Visualize a vast store housing diverse data – the DataStore. At this level, it functions as the gateway, determining who gains entry. It serves as the chief access controller, where regulations are established to govern everything within.
- DataClass Level: Moving a step deeper, we enter the DataClass level. Permissions set here exhibit inheritance behavior, extending to all resources encapsulated within the DataClass. This ensures a cohesive, consistent access control approach for interconnected data entities.
Imagine stepping inside the store, with each section representing a DataClass. Here, you set rules for entire sections, dictating access to everything within them. For instance, in the "Packages" section, you can control who can view or modify related data. It's akin to holding keys to distinct sections of the store.

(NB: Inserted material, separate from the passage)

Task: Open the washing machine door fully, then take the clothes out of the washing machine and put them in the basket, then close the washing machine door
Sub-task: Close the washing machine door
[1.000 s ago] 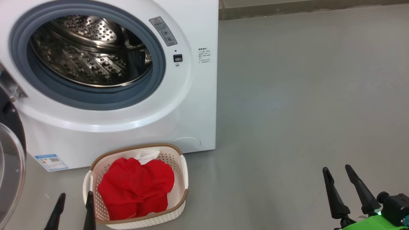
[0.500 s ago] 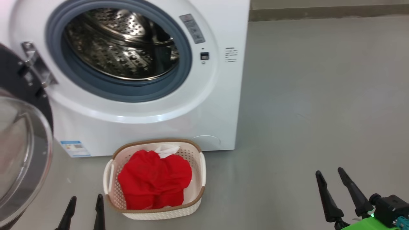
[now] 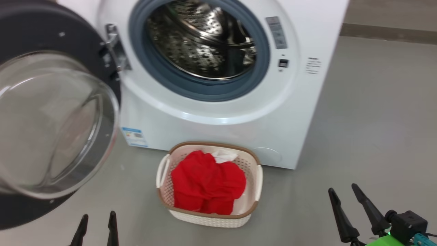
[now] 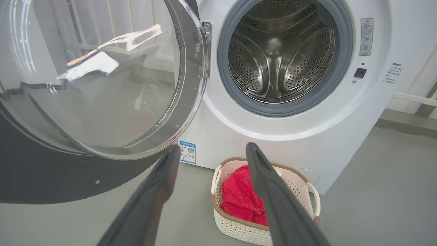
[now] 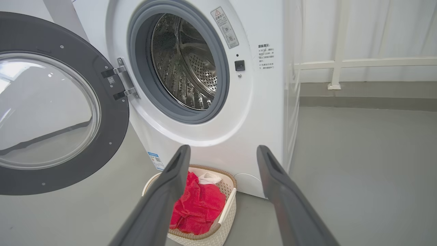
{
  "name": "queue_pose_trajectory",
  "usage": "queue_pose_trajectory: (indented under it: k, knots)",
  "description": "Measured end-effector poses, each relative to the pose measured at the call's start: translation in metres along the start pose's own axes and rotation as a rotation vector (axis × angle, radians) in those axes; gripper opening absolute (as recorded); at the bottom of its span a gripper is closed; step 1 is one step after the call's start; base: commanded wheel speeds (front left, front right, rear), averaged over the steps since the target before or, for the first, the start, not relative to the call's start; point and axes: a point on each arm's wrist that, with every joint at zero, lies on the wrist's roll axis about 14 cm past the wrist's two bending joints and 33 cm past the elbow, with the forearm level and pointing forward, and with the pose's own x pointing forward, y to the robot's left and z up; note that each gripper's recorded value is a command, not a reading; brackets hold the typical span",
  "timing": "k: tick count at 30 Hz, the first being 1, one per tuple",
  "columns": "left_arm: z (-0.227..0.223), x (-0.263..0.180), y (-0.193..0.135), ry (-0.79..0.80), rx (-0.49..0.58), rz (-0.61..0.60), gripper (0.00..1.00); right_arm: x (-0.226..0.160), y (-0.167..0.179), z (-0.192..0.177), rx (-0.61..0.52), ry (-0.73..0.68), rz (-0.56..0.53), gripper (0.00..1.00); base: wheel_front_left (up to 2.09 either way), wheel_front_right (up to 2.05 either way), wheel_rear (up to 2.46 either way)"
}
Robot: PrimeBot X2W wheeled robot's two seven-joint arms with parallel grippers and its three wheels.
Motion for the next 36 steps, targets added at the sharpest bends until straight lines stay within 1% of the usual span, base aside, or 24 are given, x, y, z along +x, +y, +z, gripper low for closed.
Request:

- Attribute/Function Level: Delving further into granularity, we encounter the Attribute/Function level. This level offers precision, enabling you to define access to specific attributes or functions within a DataClass. By focusing on these specifics, you customize access rights to suit your application's intricate needs.
Inside each section, there are shelves with items (attributes) and tools (functions). Here, you can be super specific. Imagine you have a "Price" shelf. You can decide who can see or touch it. Maybe only the managers can adjust the prices. It's like giving keys to certain shelves.